God, William Gibson. The writer I want to be. Everything I want to write about is pretty much summed up in his works, and he keeps saying things which make me nod my head and make me angry that I didn’t think of it before. Doubtless, in ten years’ time I will look back and laugh at my angry adolescent love of cyberpunk and post-cyberpunk and nascent post-modernist evolutionary self-facilitating technological underground networking media nodes, but right now it still fascinates me.

I thought I’d do a bit of photography around Shinjuku, but it was cloudy and the light was bad and nothing quite worked.

shades of SimCity

So I went to Starbucks (where all those chairs are in the above photo) to buy hot chai and catch up on NaNoWriMo, as I was a couple days behind. I wrote and wrote. Then I went to the cafe next door, which sold me disgusting coffee but it was only 200 yen and I wrote some more.

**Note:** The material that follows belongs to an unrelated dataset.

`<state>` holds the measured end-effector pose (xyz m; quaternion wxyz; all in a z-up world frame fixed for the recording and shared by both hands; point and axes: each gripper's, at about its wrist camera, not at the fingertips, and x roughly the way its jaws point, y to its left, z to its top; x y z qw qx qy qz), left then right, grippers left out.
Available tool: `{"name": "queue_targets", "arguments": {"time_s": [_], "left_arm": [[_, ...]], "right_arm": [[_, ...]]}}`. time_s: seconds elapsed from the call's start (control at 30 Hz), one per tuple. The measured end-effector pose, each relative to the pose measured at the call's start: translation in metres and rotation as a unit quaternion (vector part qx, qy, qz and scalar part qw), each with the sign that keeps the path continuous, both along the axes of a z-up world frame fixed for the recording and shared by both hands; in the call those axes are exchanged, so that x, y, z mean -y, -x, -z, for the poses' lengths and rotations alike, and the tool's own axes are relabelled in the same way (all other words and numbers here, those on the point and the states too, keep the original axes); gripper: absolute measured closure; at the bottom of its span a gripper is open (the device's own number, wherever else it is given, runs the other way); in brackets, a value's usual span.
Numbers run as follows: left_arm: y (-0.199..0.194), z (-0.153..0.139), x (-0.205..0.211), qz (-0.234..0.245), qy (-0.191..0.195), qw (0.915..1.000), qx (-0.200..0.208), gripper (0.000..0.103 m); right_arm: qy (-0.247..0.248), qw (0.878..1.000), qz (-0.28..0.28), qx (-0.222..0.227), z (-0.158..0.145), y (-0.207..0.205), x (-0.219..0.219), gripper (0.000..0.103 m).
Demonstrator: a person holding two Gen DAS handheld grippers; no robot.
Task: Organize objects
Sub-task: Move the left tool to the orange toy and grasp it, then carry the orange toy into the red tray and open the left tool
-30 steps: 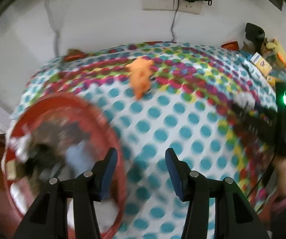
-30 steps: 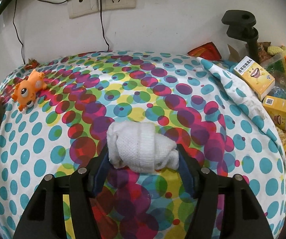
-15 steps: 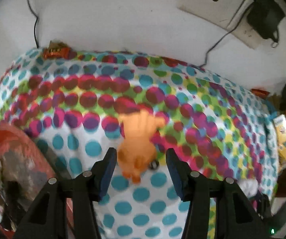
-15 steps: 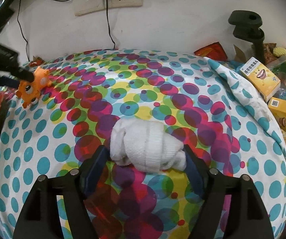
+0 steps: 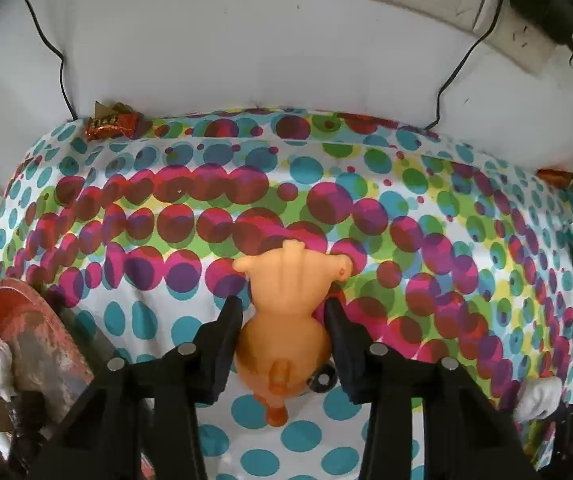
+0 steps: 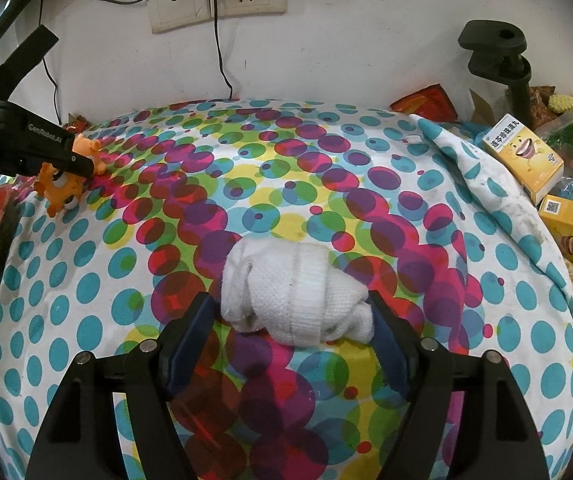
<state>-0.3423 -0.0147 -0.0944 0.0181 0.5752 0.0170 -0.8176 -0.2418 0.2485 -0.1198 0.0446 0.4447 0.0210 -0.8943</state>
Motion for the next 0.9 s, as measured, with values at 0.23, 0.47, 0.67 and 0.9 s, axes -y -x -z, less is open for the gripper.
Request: {"name": "queue_targets", "arguments": {"time_s": [0.23,0.47,0.67,0.9], "left_arm": [[-0.017,-0.006,-0.002,0.006,0.018,0.9998,-0.009,0.062],[-0.051,-0.014,-0.012,0.025,0.034,0.999,-0.019,0.062],[-0.079,-0.022,-0.027,0.039,0.043,0.998,-0.026,0.062],[-0.114,-0.032,-0.037,0.059,0.053,0.9961,-0.039,0.062]], "right_arm": [[0.0,1.0,0.0,-0.002,0.001,0.0,0.0,0.028],[0.001,1.0,0.0,-0.004,0.003,-0.001,0.0,0.028],[0.0,1.0,0.0,-0.004,0.004,-0.002,0.0,0.028],[0.0,1.0,0.001,-0.004,0.004,-0.002,0.001,0.029]]}}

In total, 3,800 words, almost bringing me back on track.

I realised about fiveish or sixish that I was going to hit the rush hour of a million Tokyoites passing through Shinjuku on their way home via the westward arteries of the Chuo- and Keio-sen, so I left, straight into a glorious illuminated wonderland. Oh, Tokyo, how I love thee.


I believe that this may be the karaoke place in Lost in Translation, though I'm not sure.